» **PROMPT**:
The required output is the lines below from the line containing "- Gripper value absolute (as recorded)" to the line containing "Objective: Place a", inclusive, retyped exactly. No other lines belong in it.

» **DATA RECORDS**:

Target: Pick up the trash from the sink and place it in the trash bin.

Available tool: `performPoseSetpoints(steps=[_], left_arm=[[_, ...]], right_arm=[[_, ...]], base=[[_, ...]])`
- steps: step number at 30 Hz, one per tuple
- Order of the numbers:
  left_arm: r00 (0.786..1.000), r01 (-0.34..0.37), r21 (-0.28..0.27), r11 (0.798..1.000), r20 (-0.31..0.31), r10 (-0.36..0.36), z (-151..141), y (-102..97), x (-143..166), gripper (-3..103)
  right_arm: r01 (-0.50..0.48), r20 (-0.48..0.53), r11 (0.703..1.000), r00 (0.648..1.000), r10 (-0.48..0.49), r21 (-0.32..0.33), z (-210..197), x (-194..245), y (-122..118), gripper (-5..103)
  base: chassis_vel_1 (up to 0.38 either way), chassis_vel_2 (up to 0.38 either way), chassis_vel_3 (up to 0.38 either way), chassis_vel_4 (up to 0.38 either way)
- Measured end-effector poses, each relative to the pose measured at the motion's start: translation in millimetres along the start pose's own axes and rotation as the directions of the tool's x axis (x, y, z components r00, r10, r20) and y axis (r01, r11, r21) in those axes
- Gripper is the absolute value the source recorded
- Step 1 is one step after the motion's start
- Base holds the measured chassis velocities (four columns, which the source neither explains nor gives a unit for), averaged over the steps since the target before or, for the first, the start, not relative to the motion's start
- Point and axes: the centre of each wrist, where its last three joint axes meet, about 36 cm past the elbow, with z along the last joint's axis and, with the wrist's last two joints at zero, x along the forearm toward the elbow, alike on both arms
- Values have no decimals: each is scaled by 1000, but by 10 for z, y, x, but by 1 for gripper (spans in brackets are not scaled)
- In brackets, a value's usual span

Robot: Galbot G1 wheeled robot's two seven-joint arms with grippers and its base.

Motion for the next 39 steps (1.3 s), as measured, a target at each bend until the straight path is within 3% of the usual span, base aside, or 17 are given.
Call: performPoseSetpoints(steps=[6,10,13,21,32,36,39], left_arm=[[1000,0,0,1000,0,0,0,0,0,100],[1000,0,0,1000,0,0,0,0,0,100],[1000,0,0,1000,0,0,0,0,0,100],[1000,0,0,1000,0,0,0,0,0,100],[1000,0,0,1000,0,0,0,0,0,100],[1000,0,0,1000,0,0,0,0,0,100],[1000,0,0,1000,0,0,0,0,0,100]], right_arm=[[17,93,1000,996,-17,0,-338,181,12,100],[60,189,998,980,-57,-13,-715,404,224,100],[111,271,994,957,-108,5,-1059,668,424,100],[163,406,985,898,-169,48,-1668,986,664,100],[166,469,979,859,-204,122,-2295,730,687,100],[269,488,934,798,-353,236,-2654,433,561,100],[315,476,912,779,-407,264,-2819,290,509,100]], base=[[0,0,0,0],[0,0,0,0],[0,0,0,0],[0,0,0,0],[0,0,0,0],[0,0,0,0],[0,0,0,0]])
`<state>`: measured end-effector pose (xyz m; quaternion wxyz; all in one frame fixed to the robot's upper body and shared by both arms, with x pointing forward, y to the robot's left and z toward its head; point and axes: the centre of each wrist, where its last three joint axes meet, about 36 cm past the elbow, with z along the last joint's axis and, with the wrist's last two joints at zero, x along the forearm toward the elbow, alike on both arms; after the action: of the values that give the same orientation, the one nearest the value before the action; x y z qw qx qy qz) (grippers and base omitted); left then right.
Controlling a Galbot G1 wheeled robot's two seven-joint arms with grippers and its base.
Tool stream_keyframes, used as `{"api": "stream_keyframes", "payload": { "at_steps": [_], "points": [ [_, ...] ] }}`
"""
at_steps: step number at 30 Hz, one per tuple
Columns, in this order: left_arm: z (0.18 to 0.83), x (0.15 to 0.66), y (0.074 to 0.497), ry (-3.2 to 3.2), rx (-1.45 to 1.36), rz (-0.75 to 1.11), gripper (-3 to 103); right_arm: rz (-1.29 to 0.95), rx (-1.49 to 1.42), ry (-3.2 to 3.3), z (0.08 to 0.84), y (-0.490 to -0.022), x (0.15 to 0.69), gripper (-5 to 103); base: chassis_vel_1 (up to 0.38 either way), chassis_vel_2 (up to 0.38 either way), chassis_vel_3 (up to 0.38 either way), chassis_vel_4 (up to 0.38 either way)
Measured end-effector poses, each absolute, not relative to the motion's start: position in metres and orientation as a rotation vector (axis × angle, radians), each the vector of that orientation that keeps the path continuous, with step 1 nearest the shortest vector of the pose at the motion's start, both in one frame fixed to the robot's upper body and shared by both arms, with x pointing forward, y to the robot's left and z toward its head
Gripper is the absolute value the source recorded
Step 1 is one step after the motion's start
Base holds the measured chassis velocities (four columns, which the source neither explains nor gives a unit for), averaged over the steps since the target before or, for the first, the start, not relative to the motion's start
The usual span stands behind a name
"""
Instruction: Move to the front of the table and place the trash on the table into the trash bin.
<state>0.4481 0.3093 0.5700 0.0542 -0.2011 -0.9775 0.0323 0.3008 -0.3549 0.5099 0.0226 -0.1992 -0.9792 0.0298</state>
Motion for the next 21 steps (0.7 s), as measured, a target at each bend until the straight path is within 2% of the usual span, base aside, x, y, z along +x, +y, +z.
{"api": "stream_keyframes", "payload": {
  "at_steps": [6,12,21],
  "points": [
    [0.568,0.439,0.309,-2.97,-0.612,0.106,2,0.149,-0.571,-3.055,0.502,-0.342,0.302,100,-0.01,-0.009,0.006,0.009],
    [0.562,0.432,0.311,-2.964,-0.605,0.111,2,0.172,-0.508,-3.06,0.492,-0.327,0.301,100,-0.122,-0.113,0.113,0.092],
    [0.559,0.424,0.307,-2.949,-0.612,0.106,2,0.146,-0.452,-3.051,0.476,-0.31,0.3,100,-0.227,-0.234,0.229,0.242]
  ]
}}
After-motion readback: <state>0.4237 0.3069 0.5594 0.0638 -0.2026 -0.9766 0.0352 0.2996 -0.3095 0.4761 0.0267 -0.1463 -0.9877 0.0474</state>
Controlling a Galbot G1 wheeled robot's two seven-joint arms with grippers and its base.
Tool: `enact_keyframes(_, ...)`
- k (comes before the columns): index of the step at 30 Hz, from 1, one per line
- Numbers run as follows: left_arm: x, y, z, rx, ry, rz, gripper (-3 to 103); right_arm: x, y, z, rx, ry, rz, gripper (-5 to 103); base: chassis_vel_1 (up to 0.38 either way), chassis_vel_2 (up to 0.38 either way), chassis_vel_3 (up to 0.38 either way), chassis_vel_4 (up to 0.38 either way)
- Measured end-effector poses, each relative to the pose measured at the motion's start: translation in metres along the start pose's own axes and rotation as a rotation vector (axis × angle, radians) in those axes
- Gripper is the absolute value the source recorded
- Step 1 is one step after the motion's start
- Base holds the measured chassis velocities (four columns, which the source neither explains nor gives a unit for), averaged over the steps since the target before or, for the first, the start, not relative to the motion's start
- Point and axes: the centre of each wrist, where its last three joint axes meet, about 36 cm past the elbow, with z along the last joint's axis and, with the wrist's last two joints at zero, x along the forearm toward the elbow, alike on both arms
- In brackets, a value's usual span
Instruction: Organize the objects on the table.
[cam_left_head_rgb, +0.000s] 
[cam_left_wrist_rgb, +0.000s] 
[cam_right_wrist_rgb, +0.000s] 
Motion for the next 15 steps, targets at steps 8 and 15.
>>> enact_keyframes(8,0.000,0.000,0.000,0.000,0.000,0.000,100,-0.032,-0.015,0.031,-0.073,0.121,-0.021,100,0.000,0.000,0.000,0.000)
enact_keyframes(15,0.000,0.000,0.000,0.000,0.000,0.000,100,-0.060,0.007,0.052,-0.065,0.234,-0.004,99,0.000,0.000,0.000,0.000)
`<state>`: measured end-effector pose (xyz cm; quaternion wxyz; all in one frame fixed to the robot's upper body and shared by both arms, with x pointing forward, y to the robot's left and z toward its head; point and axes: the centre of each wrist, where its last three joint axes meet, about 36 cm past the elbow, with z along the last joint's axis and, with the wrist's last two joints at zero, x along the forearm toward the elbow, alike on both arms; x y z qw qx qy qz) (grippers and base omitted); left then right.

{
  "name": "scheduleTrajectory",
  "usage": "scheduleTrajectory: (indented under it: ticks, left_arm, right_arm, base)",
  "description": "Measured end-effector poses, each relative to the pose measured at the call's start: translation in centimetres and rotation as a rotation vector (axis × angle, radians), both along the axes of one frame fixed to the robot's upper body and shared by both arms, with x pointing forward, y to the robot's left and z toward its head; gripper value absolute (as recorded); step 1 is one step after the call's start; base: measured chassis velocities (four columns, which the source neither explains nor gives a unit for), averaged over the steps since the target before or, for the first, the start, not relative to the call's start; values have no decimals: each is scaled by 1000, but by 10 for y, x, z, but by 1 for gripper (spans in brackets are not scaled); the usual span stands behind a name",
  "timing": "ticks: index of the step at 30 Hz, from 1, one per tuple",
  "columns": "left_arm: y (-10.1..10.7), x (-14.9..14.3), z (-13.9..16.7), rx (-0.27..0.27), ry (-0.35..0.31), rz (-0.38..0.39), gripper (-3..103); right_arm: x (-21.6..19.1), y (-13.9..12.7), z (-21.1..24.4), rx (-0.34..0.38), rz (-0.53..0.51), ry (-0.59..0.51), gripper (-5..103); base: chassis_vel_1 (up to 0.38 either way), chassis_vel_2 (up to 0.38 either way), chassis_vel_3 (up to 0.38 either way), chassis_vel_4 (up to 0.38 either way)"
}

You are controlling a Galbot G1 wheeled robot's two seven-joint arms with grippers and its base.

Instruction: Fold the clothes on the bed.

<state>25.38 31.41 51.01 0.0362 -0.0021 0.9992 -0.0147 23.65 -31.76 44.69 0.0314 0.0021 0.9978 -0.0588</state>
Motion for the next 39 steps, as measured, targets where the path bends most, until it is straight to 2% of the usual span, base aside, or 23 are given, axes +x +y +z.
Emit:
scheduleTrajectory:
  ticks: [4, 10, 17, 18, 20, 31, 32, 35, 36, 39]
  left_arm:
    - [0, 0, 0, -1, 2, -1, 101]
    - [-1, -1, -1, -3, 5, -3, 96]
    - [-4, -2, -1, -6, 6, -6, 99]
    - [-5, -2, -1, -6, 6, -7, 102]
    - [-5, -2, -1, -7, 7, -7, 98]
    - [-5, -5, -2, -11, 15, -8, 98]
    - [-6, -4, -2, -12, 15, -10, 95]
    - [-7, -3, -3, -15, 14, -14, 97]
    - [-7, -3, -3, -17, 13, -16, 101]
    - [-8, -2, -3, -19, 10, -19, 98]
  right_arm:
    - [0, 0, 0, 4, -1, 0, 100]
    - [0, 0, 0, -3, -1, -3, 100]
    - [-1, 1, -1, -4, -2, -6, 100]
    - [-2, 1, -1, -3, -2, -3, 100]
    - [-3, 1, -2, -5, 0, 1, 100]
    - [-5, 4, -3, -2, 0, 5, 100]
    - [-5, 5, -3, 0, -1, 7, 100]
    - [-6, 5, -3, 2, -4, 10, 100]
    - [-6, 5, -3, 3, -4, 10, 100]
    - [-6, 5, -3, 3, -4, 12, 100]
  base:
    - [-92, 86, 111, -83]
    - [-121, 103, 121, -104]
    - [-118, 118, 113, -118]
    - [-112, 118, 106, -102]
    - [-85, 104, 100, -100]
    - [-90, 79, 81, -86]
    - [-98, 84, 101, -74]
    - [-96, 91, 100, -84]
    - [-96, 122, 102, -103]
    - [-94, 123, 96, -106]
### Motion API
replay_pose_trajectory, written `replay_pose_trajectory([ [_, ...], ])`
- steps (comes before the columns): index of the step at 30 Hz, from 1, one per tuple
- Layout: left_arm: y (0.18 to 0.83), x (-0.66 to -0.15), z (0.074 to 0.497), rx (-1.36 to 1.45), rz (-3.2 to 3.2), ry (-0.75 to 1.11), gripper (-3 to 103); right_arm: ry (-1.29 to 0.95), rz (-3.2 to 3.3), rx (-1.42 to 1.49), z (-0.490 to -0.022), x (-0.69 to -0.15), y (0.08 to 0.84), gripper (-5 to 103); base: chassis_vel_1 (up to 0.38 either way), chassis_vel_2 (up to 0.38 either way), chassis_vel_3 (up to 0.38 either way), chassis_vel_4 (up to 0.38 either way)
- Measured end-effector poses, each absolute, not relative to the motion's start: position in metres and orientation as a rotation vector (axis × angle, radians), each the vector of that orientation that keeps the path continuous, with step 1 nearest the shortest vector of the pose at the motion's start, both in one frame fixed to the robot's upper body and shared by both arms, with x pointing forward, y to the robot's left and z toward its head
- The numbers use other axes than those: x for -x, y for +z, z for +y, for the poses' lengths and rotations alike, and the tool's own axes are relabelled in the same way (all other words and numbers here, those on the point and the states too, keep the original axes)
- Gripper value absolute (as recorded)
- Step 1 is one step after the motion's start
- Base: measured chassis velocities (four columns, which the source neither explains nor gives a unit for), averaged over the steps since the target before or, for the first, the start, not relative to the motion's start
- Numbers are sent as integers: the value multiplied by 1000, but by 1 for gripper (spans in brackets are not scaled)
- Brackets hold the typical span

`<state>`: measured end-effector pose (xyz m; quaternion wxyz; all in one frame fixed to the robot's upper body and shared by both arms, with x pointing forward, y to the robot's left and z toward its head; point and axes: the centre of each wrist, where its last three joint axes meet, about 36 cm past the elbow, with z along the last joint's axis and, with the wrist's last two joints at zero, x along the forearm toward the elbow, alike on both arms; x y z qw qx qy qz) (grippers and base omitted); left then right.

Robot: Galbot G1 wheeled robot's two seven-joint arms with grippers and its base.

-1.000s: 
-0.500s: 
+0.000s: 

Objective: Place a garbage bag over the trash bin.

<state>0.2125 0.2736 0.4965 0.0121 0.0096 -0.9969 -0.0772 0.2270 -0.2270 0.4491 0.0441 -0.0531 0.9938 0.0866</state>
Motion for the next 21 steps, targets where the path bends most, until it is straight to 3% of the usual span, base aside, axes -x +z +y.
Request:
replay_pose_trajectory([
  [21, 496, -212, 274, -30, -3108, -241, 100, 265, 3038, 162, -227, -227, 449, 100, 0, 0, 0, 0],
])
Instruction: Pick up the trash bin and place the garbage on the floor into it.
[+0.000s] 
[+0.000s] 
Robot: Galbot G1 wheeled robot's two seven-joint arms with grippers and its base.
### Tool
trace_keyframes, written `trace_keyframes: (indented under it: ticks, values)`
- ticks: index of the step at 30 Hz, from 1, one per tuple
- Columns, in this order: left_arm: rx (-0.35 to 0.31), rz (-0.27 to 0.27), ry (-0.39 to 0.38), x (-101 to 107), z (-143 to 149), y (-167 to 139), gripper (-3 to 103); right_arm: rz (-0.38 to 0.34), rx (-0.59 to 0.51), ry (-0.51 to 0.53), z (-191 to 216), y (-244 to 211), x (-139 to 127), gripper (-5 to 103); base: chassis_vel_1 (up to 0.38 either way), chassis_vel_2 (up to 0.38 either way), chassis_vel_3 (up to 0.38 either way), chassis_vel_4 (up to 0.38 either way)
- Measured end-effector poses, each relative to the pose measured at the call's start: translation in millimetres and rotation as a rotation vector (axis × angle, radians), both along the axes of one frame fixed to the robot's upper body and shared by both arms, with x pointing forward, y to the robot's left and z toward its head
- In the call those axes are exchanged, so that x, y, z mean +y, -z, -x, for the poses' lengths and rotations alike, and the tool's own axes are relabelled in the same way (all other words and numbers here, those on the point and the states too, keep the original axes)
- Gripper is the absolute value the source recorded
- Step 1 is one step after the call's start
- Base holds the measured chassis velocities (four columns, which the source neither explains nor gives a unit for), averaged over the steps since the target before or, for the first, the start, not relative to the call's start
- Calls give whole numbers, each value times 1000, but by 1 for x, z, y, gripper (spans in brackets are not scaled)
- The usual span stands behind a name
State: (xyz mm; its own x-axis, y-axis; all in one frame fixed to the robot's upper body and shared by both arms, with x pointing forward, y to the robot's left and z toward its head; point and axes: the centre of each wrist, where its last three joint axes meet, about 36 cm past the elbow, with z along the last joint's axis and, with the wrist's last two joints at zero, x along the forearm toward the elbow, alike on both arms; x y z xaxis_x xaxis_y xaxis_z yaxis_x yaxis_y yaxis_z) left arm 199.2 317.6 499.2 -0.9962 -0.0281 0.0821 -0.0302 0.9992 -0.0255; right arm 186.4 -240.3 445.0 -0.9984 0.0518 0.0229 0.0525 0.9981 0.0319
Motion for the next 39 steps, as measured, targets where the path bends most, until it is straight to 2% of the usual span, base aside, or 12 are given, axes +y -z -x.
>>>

» **ANSWER BELOW**:
- Gripper value absolute (as recorded)
- Step 1 is one step after the motion's start
- Base: measured chassis velocities (four columns, which the source neither explains nor gives a unit for), averaged over the steps since the target before or, for the first, the start, not relative to the motion's start
- Numbers are sent as integers: the value multiplied by 1000, but by 1 for gripper (spans in brackets are not scaled)
- Brackets hold the typical span

`<state>`: measured end-effector pose (xyz m; quaternion wxyz; all in one frame fixed to the robot's upper body and shared by both arms, with x pointing forward, y to the robot's left and z toward its head; point and axes: the centre of each wrist, where its last three joint axes meet, about 36 cm past the elbow, with z along the last joint's axis and, with the wrist's last two joints at zero, x along the forearm toward the elbow, alike on both arms; x y z qw qx qy qz) (grippers and base omitted); left then right.

Robot: Galbot G1 wheeled robot's two seven-joint arms with grippers and its base.

-1.000s: 
-0.500s: 
+0.000s: 

Objective: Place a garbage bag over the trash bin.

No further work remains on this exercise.